▶ **Material for this task**:
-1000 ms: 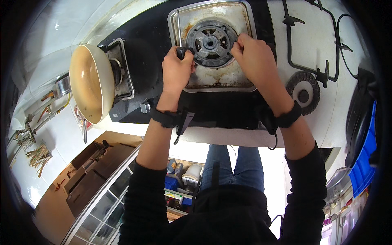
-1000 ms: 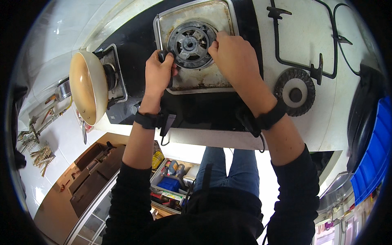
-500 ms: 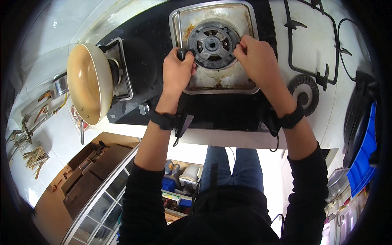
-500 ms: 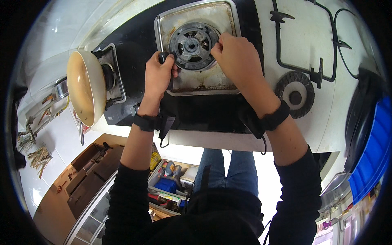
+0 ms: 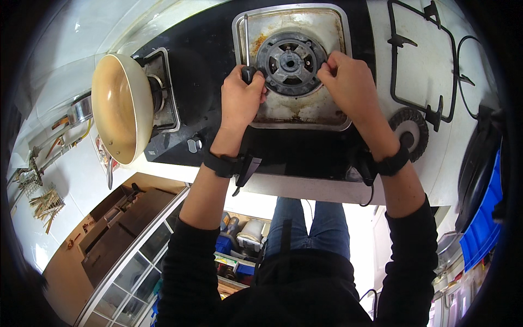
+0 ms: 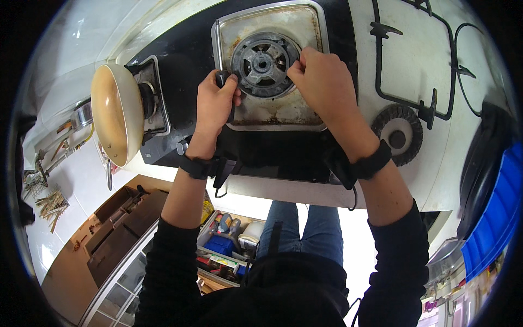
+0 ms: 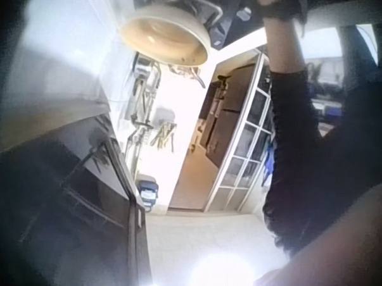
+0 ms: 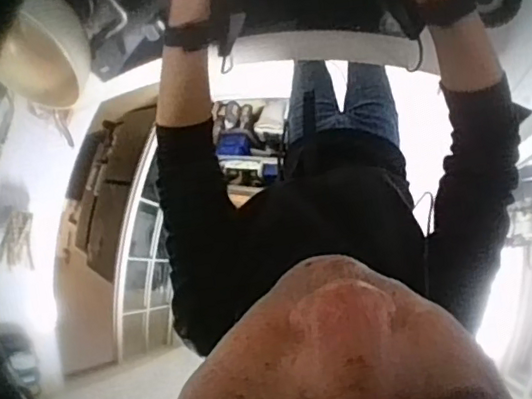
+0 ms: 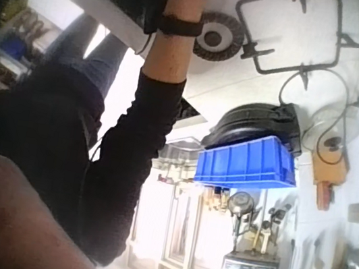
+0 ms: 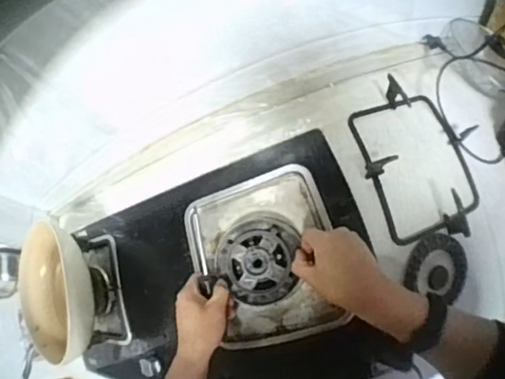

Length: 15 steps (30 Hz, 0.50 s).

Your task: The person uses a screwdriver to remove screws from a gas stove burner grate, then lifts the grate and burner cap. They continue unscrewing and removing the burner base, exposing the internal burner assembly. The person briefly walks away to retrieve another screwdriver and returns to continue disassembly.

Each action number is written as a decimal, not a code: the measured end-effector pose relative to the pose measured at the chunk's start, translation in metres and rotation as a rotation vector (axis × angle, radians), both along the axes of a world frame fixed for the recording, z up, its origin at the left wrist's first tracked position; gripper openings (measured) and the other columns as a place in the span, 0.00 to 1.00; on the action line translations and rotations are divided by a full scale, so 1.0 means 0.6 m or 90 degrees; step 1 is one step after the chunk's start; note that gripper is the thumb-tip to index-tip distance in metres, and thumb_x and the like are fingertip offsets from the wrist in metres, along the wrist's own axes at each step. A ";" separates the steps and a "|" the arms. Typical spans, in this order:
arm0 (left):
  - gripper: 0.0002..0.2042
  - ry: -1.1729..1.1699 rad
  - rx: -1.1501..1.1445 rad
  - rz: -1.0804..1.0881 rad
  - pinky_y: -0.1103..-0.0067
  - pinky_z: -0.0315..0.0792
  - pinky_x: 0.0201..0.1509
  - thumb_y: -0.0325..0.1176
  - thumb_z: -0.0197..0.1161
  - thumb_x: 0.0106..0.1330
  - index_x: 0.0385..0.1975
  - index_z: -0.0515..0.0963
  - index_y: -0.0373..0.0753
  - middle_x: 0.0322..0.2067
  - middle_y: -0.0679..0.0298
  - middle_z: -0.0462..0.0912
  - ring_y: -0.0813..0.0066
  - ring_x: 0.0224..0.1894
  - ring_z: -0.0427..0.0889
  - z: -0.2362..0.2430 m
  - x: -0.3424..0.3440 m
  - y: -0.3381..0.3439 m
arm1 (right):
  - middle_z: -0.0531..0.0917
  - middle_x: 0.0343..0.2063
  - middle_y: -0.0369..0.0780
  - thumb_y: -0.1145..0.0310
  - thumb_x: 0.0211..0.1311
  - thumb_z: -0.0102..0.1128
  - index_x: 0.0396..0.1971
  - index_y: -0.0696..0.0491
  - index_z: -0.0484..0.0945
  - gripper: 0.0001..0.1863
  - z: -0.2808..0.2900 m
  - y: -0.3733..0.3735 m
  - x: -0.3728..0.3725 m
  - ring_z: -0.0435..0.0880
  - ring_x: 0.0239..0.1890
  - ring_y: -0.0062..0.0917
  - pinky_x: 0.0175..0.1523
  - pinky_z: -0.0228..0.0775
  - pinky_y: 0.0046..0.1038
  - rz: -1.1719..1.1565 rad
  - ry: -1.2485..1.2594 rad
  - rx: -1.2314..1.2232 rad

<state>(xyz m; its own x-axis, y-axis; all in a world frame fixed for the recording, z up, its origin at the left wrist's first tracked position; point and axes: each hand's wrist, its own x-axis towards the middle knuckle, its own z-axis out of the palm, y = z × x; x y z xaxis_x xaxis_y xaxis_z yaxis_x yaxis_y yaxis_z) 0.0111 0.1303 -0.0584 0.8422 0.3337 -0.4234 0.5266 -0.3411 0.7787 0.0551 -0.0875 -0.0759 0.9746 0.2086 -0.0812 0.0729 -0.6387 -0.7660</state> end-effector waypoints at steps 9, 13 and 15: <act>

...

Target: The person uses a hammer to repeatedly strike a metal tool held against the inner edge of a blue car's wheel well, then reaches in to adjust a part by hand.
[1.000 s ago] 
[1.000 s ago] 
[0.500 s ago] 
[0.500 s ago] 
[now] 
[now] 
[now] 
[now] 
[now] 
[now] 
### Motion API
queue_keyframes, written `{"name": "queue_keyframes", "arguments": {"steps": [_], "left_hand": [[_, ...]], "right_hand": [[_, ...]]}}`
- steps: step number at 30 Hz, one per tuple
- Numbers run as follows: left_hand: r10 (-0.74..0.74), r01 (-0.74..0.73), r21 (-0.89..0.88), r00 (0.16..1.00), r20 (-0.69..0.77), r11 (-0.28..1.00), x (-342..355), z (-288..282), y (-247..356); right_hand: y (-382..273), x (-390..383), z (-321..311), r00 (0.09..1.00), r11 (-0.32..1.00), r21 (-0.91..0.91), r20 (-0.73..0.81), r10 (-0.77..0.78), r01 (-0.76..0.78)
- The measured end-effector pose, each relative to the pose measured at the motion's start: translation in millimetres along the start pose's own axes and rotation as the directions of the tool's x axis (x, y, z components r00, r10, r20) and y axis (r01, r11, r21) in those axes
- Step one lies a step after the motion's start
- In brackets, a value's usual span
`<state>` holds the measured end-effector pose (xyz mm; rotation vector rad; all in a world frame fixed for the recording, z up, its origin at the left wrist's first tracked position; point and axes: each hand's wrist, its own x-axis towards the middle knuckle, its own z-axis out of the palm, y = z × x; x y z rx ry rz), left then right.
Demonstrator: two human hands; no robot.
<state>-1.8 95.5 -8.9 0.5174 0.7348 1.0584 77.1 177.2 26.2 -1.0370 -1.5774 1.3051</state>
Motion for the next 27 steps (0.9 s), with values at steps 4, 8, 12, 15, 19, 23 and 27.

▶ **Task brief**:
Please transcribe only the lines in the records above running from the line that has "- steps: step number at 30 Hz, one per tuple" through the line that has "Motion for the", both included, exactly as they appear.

▶ **Written solution**:
- steps: step number at 30 Hz, one per tuple
- Numbers run as follows: left_hand: r10 (-0.74..0.74), r01 (-0.74..0.73), r21 (-0.89..0.88), r00 (0.16..1.00), r20 (-0.69..0.77), r11 (-0.28..1.00), x (-342..355), z (-288..282), y (-247..356); right_hand: y (-382..273), x (-390..383), z (-321..311), r00 (0.09..1.00), r11 (-0.32..1.00), r21 (-0.91..0.91), r20 (-0.73..0.81), r10 (-0.77..0.78), r01 (-0.76..0.78)
- The measured end-effector pose, each relative to the pose measured at the motion's start: translation in millimetres along the start pose's own axes and rotation as the directions of the tool's x axis (x, y, z components r00, r10, r20) and y axis (r01, r11, r21) in those axes
- Step one lies a step after the motion's start
- In brackets, a value's usual span
`<state>` holds the measured end-effector pose (xyz mm; rotation vector rad; all in a world frame fixed for the recording, z up, its origin at the left wrist's first tracked position; point and axes: each hand's wrist, its own x-axis towards the middle knuckle, its own z-axis out of the palm, y = z × x; x y z rx ry rz), left then right.
Demonstrator: two human hands; no robot.
<state>-1.8 95.5 -8.9 0.5174 0.7348 1.0584 77.1 177.2 26.2 -1.0370 -1.5774 1.3051</state>
Motion for the next 27 steps (0.9 s), with values at steps 4, 8, 12, 15, 19, 23 and 27.

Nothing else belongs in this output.